TASK PROMPT: Down to the last line, restate the listing below exactly.

"""

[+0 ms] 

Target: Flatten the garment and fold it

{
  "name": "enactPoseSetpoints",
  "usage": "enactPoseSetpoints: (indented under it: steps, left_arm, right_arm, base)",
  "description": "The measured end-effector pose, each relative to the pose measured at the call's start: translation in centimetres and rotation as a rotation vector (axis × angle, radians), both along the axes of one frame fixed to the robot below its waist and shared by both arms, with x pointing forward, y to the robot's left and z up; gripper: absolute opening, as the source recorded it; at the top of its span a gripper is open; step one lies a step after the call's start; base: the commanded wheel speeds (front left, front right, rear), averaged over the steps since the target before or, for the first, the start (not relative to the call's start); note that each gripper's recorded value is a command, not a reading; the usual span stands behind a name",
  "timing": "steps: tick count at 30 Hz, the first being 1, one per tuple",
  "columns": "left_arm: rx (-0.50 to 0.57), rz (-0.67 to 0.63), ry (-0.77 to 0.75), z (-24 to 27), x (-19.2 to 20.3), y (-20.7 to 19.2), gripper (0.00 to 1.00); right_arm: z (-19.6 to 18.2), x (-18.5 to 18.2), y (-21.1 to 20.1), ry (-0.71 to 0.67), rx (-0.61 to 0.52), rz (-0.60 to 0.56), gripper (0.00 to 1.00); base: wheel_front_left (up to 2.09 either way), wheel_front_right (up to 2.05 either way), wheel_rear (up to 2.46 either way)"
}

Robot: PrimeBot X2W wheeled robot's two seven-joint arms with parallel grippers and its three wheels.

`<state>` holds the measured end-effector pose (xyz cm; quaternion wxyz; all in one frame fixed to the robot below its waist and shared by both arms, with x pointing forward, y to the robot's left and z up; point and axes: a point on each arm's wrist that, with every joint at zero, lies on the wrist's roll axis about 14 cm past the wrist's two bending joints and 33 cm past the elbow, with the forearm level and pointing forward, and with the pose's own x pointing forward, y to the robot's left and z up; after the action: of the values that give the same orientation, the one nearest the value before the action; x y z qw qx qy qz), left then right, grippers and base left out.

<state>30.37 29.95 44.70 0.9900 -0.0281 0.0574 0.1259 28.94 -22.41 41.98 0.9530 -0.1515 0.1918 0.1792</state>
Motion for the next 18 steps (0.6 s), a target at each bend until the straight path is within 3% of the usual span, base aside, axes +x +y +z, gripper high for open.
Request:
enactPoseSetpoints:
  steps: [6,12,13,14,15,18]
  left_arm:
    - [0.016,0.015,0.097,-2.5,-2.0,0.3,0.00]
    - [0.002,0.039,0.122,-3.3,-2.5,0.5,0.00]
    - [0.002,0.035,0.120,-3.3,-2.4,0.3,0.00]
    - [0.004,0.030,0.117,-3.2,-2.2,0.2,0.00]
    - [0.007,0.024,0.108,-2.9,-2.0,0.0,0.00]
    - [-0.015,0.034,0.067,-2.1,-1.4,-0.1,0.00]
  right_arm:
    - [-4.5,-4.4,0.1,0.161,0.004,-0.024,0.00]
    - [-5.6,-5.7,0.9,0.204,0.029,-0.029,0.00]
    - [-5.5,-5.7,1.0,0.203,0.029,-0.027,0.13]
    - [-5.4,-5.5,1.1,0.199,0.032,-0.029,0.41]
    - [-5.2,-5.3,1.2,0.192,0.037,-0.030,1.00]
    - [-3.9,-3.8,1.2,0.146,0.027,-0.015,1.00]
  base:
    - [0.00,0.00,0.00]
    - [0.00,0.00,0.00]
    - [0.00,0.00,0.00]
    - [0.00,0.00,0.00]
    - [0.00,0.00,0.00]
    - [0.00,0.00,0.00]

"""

YOUR RESPONSE:
[+0 ms] 

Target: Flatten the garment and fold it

{
  "name": "enactPoseSetpoints",
  "usage": "enactPoseSetpoints: (indented under it: steps, left_arm, right_arm, base)",
  "description": "The measured end-effector pose, each relative to the pose measured at the call's start: translation in centimetres and rotation as a rotation vector (axis × angle, radians), both along the axes of one frame fixed to the robot below its waist and shared by both arms, with x pointing forward, y to the robot's left and z up; gripper: absolute opening, as the source recorded it; at the top of its span a gripper is open; step one lies a step after the call's start; base: the commanded wheel speeds (front left, front right, rear), averaged over the steps since the target before or, for the first, the start (not relative to the call's start); note that each gripper's recorded value is a command, not a reading; the usual span stands behind a name",
  "timing": "steps: tick count at 30 Hz, the first being 1, one per tuple",
  "columns": "left_arm: rx (-0.50 to 0.57), rz (-0.67 to 0.63), ry (-0.77 to 0.75), z (-24 to 27), x (-19.2 to 20.3), y (-20.7 to 19.2), gripper (0.00 to 1.00); right_arm: z (-19.6 to 18.2), x (-18.5 to 18.2), y (-21.1 to 20.1), ry (-0.71 to 0.67), rx (-0.61 to 0.52), rz (-0.60 to 0.56), gripper (0.00 to 1.00); base: wheel_front_left (up to 2.09 either way), wheel_front_right (up to 2.05 either way), wheel_rear (up to 2.46 either way)"
}

Robot: PrimeBot X2W wheeled robot's two seven-joint arms with parallel grippers and its three wheels.

`<state>` holds the measured end-effector pose (xyz cm; quaternion wxyz; all in one frame fixed to the robot below its waist and shared by both arms, with x pointing forward, y to the robot's left and z up; point and axes: a point on each arm's wrist that, with every joint at zero, lies on the wrist's roll axis about 14 cm past the wrist's two bending joints and 33 cm past the elbow, with the forearm level and pointing forward, and with the pose's own x pointing forward, y to the robot's left and z up; after the action: of the values that give the same orientation, the one nearest the value before the action; x y z qw qx qy qz), left then right, grippers and base left out.

<state>30.37 29.95 44.70 0.9900 -0.0281 0.0574 0.1259 28.94 -22.41 41.98 0.9530 -0.1515 0.1918 0.1792</state>
Motion for the next 18 steps (0.6 s), a target at each bend until the straight path is within 3% of the usual span, base aside, axes +x +y +z, gripper high for open.
Request:
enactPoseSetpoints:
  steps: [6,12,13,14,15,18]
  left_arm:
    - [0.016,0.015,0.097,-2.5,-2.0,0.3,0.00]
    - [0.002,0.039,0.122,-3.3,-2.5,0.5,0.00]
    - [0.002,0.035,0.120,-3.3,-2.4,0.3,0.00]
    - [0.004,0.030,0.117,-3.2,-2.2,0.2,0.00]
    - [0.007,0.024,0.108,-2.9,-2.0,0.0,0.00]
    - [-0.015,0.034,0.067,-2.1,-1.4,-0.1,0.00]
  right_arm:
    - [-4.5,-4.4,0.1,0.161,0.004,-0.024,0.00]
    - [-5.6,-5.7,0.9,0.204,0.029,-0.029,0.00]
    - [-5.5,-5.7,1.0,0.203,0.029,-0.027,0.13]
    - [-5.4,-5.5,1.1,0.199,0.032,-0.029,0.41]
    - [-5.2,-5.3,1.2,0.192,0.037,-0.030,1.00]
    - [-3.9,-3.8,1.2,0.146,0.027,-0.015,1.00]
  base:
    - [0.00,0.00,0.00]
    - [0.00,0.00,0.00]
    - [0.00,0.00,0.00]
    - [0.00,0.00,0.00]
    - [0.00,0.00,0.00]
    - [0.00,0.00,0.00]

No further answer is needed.